_Exercise objective_
Restate the data that follows exactly as it stands, beginning with the first line and ending with the line that contains "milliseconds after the".

_Material provided_
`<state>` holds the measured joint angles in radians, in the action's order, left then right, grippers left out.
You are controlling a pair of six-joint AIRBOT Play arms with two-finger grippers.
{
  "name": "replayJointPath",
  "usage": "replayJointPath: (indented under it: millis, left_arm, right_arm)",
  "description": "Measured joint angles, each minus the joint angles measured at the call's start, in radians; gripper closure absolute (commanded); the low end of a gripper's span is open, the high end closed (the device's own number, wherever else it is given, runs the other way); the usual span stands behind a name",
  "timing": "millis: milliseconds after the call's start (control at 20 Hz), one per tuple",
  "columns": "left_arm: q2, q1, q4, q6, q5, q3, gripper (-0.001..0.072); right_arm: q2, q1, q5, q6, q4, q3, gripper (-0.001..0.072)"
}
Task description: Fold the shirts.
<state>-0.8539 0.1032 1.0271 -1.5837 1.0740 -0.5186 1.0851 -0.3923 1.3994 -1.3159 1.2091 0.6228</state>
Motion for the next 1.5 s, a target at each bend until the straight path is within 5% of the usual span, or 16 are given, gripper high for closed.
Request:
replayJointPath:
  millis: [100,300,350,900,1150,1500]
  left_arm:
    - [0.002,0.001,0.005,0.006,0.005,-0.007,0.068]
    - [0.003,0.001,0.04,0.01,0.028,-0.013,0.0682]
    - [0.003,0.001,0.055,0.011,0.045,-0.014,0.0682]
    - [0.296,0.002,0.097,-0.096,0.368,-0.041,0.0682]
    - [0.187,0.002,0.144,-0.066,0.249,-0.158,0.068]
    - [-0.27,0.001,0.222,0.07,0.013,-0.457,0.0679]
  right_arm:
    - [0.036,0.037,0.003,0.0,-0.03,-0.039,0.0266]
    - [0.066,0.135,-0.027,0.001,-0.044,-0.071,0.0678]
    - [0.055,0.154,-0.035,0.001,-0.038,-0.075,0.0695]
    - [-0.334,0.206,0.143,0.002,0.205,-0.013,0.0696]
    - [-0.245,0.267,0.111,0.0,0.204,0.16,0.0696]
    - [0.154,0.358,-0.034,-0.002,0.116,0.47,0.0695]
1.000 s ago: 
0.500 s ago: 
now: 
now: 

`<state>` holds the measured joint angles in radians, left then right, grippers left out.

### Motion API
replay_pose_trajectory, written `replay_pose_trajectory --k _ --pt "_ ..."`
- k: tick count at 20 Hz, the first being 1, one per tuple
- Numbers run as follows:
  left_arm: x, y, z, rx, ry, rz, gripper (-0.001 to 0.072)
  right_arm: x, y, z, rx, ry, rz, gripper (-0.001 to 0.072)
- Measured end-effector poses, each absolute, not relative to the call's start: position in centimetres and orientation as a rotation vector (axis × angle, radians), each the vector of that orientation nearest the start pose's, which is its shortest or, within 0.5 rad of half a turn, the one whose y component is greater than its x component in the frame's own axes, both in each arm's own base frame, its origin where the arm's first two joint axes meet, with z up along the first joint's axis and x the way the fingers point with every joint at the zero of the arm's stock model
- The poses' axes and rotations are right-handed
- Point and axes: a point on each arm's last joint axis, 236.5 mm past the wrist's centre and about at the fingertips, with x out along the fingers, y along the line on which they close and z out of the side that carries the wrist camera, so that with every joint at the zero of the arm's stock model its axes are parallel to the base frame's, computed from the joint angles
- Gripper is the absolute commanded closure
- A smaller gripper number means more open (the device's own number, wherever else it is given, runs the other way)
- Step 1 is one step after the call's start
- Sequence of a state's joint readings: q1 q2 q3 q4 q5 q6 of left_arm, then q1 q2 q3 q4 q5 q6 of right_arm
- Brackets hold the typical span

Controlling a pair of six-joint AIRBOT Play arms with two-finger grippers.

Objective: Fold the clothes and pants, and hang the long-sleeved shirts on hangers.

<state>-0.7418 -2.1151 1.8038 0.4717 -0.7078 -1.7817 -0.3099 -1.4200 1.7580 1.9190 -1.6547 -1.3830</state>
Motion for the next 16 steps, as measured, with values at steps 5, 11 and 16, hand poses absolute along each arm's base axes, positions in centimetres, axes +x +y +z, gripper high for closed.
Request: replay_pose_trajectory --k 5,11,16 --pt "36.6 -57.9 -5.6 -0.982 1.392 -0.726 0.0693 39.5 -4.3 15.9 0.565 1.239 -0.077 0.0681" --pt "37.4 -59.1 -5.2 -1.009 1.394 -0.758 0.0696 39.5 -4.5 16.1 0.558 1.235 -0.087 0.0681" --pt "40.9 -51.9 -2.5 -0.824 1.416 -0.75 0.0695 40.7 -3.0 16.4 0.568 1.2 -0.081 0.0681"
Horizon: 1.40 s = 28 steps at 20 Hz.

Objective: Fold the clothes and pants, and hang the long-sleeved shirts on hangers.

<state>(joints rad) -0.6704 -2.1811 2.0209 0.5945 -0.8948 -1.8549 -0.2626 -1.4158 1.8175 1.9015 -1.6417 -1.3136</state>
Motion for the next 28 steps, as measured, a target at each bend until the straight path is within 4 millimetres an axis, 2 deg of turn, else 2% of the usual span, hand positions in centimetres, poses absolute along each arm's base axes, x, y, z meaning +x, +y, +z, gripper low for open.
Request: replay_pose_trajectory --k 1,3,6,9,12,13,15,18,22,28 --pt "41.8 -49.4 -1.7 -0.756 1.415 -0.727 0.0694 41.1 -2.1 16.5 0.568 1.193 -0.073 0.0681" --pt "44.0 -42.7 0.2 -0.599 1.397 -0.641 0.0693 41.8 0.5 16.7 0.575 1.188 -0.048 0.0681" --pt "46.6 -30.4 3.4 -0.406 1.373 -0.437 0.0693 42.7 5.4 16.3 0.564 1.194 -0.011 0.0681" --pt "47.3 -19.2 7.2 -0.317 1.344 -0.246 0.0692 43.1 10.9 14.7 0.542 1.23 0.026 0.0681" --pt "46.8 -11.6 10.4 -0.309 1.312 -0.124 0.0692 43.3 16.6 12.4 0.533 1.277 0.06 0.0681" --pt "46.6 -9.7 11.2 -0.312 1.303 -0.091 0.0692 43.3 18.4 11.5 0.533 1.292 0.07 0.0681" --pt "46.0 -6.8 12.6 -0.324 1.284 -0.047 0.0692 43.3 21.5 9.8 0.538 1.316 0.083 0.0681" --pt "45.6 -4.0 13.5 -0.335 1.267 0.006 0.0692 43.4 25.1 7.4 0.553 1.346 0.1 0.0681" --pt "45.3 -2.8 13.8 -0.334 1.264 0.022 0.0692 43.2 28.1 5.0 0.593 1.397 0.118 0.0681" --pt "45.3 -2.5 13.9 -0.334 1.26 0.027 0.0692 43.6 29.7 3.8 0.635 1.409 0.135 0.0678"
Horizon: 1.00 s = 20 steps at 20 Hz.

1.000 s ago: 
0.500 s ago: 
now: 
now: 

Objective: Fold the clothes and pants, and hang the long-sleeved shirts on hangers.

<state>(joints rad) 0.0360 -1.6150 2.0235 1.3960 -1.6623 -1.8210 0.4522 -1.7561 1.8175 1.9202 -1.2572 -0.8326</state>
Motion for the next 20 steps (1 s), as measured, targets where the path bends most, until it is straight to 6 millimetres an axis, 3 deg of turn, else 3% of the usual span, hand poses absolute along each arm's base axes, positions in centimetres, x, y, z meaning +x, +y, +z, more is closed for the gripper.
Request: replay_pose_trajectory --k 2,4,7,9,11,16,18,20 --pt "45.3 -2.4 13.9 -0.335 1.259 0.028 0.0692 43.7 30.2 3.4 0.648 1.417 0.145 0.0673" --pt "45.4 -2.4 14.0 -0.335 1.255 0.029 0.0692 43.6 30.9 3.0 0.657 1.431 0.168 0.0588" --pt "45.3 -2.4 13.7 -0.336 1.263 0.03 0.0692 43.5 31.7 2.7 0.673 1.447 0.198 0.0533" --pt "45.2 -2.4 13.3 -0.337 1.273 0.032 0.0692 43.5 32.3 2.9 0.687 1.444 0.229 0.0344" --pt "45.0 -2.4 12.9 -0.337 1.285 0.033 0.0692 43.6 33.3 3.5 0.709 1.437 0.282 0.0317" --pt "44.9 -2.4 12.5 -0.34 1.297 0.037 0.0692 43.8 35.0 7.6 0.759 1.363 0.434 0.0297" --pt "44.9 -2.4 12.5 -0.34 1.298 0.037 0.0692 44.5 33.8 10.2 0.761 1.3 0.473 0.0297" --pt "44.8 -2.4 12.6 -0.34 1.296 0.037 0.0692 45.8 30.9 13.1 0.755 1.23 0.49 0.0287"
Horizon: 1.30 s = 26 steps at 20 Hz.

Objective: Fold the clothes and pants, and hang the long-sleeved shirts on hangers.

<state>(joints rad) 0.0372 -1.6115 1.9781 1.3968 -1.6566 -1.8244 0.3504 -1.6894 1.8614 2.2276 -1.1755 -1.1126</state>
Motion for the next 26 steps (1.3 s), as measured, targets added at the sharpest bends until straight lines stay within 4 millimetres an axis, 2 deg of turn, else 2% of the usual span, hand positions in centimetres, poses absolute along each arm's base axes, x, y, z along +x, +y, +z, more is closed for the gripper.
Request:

_Solution_
`<state>` holds the measured joint angles in radians, in the action's order, left then right, grippers left out.
You are controlling a pair of six-joint AIRBOT Play arms with two-finger grippers.
{
  "name": "replayJointPath",
  "usage": "replayJointPath: (indented under it: millis, left_arm, right_arm)",
  "description": "Measured joint angles, each minus the joint angles measured at the call's start, in radians; gripper closure absolute (commanded); the low end of a gripper's span is open, the high end closed (the device's own number, wherever else it is given, runs the other way); the usual span stands behind a name",
  "timing": "millis: milliseconds after the call's start (control at 20 Hz), one per tuple",

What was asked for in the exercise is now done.